Managing Cloudera Search Configuration
Cloudera Search configuration is primarily controlled by several configuration files, some of which are stored in Apache ZooKeeper:
- solr.xml
This file is stored in ZooKeeper, and controls global properties for Apache Solr. To edit this file, you must download it from ZooKeeper, make your changes, and then upload the modified file back to ZooKeeper using the solrctl cluster command. For information about the solr.xml file, see Solr Configuration Files and Solr Cores and solr.xml in the Solr documentation.
- solrconfig.xml
Each collection in Solr uses a solrconfig.xml file, stored in ZooKeeper, to control collection behavior. For information about the solrconfig.xml file, see Solr Configuration Files and Configuring solrconfig.xml in the Solr documentation.
- managed-schema or schema.xml
In CDH 6, Cloudera recommends using a managed schema, and making schema changes using the Schema API (Apache Solr documentation). Collections in CDH 6 use either a managed schema or the legacy schema.xml file. These files, also stored in ZooKeeper and assigned to a collection, define the schema for the documents you are indexing. For example, they specify which fields to index, the expected data type for each field, the default field to query when the field is unspecified, and so on.

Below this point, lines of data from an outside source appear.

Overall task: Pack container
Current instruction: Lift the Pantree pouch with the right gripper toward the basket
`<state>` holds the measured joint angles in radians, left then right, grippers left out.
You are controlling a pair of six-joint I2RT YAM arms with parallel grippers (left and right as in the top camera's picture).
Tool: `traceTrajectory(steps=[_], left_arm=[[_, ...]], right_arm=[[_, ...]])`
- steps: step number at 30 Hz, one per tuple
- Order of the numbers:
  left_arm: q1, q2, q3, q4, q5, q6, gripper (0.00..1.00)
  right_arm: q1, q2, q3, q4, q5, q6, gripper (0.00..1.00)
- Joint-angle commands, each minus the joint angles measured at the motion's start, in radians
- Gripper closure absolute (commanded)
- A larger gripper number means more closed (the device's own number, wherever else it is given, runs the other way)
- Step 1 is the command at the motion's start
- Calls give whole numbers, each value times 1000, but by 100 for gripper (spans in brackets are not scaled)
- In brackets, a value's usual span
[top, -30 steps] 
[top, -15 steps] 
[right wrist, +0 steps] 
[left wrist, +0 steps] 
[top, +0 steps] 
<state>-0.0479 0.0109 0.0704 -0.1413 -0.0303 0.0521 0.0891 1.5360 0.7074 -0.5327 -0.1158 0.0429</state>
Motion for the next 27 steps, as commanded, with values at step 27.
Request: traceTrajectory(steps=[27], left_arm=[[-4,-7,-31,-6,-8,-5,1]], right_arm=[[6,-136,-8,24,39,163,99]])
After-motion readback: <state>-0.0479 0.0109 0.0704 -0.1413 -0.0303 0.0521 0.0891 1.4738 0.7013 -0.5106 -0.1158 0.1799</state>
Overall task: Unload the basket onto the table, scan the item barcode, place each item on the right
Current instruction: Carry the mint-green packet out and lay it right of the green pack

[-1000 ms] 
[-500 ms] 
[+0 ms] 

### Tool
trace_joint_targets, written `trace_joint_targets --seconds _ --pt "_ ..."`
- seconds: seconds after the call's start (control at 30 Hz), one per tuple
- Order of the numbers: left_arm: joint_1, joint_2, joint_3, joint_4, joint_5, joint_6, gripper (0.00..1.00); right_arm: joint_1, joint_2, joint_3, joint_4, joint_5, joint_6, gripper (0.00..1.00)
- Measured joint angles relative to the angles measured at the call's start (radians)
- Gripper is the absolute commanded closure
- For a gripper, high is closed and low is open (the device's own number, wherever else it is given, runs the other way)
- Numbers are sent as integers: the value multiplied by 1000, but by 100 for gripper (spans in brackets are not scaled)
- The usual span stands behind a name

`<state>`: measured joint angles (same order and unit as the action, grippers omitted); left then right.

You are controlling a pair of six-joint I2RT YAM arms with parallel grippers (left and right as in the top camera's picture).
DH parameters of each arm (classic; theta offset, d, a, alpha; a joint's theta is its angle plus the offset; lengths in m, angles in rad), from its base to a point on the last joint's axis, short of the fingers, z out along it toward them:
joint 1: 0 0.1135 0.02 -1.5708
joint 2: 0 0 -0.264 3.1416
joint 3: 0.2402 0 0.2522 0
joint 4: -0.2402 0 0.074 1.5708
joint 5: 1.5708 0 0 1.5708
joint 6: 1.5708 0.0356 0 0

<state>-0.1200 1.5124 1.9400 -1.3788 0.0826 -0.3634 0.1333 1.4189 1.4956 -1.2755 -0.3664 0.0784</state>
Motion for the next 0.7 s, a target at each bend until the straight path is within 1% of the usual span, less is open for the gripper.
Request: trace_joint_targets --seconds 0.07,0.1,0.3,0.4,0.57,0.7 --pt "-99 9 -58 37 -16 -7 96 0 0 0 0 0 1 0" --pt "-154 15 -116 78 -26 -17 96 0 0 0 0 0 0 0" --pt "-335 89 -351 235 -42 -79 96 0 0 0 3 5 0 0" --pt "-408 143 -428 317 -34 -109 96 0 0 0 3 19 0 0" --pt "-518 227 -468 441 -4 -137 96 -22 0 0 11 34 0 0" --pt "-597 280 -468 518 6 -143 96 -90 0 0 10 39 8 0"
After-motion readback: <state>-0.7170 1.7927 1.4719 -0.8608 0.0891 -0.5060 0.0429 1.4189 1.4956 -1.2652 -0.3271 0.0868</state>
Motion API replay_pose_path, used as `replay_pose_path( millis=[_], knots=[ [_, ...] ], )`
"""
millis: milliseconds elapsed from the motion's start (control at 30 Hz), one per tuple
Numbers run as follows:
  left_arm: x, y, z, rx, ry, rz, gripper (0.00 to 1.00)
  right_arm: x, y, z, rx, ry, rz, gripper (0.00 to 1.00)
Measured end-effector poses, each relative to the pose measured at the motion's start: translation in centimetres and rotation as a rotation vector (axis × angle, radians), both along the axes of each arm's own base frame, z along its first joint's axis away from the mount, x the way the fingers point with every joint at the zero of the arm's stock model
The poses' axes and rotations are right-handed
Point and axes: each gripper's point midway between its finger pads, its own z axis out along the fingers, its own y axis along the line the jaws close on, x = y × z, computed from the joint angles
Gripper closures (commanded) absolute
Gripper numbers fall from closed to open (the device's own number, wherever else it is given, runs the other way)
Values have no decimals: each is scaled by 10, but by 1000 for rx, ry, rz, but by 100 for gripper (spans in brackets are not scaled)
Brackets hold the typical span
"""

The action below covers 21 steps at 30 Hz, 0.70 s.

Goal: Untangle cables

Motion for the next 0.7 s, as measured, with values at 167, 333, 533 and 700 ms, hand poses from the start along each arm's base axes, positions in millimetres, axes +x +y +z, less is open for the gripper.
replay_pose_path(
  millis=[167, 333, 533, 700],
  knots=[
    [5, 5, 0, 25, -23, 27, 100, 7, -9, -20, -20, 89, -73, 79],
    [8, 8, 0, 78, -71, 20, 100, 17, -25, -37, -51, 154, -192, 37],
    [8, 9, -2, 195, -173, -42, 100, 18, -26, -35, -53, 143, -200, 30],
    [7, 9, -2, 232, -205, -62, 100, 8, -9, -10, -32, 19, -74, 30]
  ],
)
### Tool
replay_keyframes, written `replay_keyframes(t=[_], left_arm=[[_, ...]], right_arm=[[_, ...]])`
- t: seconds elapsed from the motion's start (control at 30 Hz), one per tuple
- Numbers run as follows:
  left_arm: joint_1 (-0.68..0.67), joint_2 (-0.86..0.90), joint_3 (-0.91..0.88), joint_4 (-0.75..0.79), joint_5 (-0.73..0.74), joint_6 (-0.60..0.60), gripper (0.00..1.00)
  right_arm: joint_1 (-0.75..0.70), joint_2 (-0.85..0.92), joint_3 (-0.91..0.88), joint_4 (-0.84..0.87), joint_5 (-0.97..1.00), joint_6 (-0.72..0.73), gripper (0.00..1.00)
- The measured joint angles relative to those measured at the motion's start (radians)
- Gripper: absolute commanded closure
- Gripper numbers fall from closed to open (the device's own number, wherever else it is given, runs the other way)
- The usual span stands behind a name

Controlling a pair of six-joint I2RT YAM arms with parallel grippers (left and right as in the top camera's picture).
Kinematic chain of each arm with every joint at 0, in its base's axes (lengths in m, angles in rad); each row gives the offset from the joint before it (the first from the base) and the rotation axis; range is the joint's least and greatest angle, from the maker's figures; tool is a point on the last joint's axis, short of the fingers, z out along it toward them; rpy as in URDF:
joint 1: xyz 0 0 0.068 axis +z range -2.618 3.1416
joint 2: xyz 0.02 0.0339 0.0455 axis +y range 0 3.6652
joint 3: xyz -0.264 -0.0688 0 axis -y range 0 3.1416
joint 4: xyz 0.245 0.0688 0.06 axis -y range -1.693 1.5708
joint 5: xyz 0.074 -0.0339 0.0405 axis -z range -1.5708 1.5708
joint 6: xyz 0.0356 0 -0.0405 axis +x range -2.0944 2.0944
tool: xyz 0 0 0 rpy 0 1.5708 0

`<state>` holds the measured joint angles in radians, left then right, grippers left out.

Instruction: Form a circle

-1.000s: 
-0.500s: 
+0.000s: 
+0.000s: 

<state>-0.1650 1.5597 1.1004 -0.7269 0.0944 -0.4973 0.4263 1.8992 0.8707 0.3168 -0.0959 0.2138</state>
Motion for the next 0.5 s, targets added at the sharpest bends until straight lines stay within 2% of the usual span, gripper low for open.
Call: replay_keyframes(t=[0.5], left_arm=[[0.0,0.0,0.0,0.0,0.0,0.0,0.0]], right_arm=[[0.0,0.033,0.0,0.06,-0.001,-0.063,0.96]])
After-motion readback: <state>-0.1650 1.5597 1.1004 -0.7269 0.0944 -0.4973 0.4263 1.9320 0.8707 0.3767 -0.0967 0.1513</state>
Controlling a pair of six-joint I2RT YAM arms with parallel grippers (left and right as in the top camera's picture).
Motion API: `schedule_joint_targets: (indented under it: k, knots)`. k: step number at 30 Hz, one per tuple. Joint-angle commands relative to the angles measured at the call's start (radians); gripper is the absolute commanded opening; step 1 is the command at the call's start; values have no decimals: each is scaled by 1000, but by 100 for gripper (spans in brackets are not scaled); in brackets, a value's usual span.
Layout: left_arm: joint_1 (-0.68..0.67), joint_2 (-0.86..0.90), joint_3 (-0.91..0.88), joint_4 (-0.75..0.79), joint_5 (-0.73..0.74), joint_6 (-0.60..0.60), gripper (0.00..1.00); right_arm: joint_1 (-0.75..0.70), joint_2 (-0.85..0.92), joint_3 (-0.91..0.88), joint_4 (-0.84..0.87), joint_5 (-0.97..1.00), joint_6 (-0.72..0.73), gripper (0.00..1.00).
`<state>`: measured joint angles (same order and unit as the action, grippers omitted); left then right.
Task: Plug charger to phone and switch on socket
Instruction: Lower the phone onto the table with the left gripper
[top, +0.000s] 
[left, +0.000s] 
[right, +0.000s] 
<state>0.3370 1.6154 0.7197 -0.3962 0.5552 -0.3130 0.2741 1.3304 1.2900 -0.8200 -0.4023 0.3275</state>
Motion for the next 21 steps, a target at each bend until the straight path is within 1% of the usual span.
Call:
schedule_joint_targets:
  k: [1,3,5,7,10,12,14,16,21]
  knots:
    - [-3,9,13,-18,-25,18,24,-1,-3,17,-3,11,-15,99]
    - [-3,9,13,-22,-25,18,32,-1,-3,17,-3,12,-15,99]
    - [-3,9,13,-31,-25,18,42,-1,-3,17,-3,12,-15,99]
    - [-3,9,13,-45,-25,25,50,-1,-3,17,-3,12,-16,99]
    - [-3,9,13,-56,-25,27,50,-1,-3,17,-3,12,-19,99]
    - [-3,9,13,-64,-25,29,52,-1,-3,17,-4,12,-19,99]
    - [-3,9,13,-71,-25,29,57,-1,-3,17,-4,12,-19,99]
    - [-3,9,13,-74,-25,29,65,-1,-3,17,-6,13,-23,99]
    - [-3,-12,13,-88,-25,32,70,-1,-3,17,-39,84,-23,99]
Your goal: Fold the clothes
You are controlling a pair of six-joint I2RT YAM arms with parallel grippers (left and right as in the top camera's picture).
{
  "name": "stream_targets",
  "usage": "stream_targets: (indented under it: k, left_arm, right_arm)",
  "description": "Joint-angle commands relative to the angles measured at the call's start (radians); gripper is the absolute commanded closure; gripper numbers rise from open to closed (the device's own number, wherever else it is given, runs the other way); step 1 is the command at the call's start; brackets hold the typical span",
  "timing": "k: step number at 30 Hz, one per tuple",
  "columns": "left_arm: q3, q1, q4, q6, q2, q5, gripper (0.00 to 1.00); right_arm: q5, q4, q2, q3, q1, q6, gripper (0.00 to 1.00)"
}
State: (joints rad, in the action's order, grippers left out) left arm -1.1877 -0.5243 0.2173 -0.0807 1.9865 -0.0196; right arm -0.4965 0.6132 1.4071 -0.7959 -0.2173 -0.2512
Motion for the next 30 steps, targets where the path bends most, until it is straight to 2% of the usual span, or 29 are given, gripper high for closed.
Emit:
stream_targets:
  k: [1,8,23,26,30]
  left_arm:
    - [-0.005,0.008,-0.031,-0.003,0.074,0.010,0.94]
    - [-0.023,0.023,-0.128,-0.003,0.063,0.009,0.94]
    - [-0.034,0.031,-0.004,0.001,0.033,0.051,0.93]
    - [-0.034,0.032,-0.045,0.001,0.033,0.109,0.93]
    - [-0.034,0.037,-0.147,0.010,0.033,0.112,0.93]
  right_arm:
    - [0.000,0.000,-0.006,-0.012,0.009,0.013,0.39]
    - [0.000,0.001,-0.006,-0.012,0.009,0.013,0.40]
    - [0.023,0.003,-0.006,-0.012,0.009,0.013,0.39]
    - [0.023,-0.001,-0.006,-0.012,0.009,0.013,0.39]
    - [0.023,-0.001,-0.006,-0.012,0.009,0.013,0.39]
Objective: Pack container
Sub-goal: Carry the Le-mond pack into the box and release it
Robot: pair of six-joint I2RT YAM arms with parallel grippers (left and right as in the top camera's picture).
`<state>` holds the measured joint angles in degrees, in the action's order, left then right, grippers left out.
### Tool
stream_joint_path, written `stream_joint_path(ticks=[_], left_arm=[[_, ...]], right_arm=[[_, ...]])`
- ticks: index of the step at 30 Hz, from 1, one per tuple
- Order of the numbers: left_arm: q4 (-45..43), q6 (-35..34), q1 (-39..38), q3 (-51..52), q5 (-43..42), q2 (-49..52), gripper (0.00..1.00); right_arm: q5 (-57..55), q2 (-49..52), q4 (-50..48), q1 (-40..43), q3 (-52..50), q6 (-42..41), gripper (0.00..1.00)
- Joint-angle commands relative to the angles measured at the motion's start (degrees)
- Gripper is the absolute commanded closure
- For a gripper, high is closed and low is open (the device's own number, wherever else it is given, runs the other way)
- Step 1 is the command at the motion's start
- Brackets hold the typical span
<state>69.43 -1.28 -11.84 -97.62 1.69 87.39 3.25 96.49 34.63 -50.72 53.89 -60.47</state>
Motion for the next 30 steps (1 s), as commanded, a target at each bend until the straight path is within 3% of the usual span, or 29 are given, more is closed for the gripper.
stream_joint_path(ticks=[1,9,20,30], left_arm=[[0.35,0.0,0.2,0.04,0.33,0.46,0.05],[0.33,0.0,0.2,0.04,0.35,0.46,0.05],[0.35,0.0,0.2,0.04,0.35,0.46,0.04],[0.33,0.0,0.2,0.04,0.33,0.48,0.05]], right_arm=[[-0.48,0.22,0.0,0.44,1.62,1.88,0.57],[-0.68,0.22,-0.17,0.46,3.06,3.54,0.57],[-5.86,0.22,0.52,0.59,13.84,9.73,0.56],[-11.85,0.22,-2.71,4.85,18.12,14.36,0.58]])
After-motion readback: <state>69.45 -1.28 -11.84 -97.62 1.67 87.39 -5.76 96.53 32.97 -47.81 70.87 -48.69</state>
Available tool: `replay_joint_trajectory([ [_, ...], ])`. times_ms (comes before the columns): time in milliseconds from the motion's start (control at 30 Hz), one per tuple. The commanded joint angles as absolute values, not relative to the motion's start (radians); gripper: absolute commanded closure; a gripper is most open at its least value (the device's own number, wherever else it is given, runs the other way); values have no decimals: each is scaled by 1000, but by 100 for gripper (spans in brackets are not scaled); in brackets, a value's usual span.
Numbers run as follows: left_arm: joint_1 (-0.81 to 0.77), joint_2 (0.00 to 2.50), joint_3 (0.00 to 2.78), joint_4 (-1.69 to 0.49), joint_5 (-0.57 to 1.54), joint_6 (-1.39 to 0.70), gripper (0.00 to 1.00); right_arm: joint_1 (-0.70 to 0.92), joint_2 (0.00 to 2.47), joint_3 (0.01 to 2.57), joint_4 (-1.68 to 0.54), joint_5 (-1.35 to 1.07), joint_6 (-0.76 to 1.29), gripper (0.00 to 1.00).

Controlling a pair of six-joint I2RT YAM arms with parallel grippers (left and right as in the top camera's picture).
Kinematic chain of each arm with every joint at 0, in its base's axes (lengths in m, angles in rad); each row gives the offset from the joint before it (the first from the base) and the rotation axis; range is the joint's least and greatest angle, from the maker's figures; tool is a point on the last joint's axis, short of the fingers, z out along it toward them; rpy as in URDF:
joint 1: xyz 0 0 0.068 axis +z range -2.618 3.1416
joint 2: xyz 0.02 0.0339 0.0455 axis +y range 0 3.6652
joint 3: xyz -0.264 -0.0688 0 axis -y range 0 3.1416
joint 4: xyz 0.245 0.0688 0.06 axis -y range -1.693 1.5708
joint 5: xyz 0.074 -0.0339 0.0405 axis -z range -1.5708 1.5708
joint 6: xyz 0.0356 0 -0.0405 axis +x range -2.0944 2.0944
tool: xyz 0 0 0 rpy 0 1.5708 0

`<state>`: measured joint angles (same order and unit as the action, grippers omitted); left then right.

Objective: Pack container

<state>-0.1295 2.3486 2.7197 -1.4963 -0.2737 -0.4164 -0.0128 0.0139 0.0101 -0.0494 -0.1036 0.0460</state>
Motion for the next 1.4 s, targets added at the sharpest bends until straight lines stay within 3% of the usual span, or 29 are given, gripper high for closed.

For information about managed-schema and schema.xml, see Schema Factory Definition in SolrConfig in the Solr documentation.
- core.properties
Unlike other configuration files, this file is stored in the local filesystem rather than ZooKeeper, and is used for core discovery. For more information on this process and the structure of the file, see Defining core.properties in the Solr documentation.
Managing Configuration Using Configs or Instance Directories
The solrctl utility includes the config and instancedir commands for managing configuration. Configs and instance directories refer to the same thing: named configuration sets used by collections,as specified by the solrctl collection --create -c <configName> command.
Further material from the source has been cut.